For this to work, you also need to empower your people with the authority to make their own decisions, rather than impose ‘foreign rule’.
Martin: We met at a meetup in Ljubljana where I had a presentation about Verity. Can you tell a bit about your first impressions regarding Verity and what convinced you to join our team?
Sam: In September 2017, two things happened that piqued my interest in cryptocurrency and blockchain. Firstly, a Slovenian friend showed me his cryptocurrency mining operation. It was like something from a Bond Villian’s underground lair — racks and racks of computers, mining virtual money, and I was immediately fascinated.
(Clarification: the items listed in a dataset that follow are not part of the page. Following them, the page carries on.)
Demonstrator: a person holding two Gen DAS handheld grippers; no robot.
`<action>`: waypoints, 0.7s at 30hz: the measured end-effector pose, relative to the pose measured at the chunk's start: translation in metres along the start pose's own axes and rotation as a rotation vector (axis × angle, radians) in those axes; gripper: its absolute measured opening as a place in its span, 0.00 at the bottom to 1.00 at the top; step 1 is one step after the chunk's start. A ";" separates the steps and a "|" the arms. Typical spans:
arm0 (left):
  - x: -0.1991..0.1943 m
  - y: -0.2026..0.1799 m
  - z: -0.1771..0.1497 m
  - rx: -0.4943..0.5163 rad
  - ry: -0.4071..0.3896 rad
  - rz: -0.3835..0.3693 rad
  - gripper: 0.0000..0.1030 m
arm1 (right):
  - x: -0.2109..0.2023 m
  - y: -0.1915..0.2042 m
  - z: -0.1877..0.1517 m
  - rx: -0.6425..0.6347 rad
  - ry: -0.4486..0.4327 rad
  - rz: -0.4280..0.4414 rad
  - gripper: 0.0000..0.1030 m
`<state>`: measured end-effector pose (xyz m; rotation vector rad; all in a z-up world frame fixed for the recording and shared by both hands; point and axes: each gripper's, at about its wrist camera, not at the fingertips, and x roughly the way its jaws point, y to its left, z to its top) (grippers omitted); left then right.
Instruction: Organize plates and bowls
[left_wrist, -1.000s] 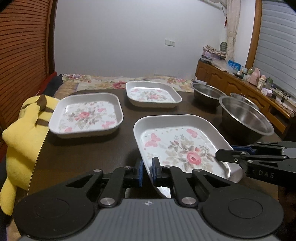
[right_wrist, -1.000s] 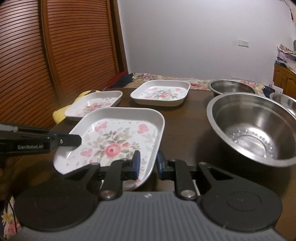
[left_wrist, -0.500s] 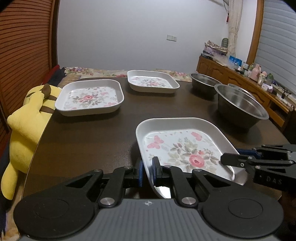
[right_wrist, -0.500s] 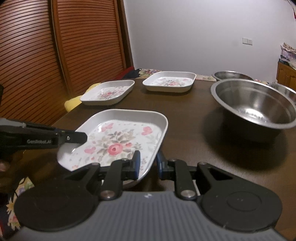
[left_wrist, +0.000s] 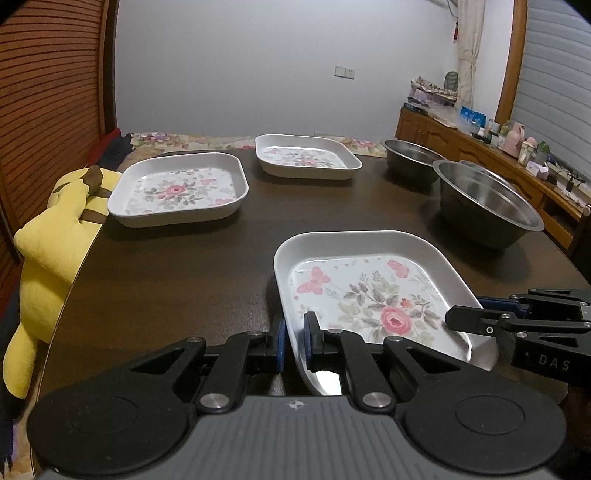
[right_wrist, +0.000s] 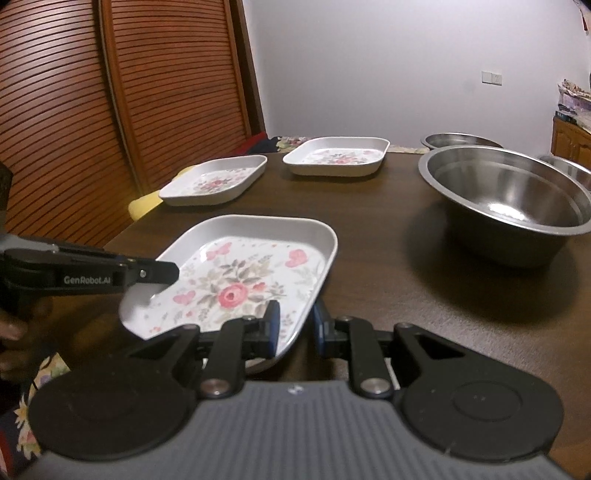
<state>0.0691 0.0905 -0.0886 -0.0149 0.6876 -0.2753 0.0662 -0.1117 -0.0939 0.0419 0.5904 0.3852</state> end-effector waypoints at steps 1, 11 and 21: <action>0.000 0.000 0.000 0.001 0.000 0.001 0.11 | 0.000 0.000 -0.001 0.000 -0.001 0.000 0.20; 0.000 0.000 0.000 -0.009 -0.001 0.005 0.11 | -0.002 -0.004 -0.002 0.016 -0.009 -0.001 0.20; -0.012 0.010 0.015 -0.015 -0.050 0.020 0.22 | -0.015 -0.013 0.014 0.014 -0.086 -0.020 0.21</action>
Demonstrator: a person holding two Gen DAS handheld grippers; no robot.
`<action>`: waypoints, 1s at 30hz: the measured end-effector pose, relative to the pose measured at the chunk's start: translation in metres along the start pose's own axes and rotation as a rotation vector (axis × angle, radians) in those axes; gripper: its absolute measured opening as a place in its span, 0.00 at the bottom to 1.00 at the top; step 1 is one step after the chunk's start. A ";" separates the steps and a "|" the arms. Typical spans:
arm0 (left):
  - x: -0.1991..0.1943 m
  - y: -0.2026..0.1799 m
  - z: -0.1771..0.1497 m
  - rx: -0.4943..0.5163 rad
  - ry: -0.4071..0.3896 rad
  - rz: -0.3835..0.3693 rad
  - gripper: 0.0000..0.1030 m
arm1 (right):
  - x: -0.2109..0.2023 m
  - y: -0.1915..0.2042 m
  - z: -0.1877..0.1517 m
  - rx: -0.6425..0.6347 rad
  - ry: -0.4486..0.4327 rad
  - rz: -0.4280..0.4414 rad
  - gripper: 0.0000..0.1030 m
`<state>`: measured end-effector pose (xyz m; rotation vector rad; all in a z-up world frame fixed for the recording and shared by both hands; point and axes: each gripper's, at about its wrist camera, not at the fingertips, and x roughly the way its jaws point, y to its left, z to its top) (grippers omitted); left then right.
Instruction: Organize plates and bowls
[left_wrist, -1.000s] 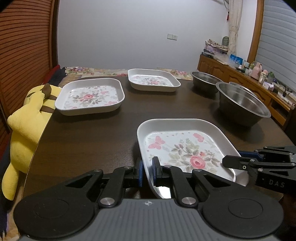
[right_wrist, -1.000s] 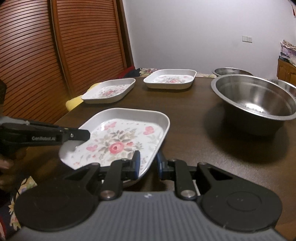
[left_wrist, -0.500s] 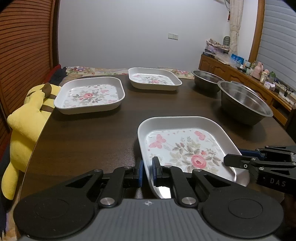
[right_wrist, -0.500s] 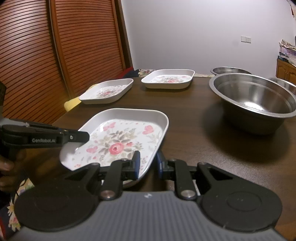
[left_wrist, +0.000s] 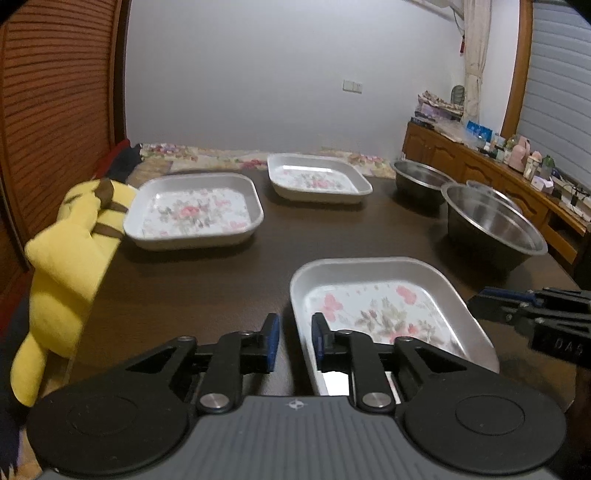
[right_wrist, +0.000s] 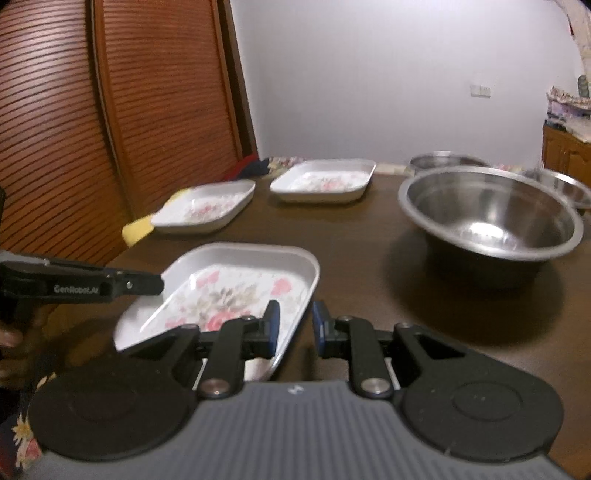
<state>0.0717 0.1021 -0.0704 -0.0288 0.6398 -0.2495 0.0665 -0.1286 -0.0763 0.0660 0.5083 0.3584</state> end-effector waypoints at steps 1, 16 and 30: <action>-0.002 0.002 0.004 0.003 -0.008 0.004 0.23 | -0.001 -0.001 0.004 -0.006 -0.008 0.000 0.21; 0.011 0.037 0.052 0.022 -0.056 0.065 0.47 | 0.034 0.013 0.075 -0.103 -0.033 0.084 0.31; 0.046 0.108 0.091 -0.017 -0.070 0.130 0.53 | 0.123 0.054 0.117 -0.134 0.082 0.168 0.38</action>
at the same time, a Scottish friend was talking a lot about
cryptocurrency trading and it sounded really interesting. So I decided
to educate myself on the subject, reading several books and lots of
articles on the topic.
I moved to Ljubljana in January 2018, I was interested in seeing what
start-ups were operating in the city. I knew Slovenia was a hotspot for
blockchain, so I went along to a blockchain tech-meetup to see what was
There were several great presentations that evening, but Verity’s immediately stood out as a really strong idea; a genuine use for blockchain, and a concept that had many real-world use cases, plus a working prototype.
I also really liked the way you and Luka presented yourselves; I saw a certain energy and drive and thought ‘these are the sort of guys I could work with’.
Although I wasn’t actually looking for a new job at that point, I was really interested in working on such an interesting project—so I joined!
Martin: How do you see Verity five years from now?
Sam:A globally-known platform with millions of users and thousands of partnerships, solving real problems every day.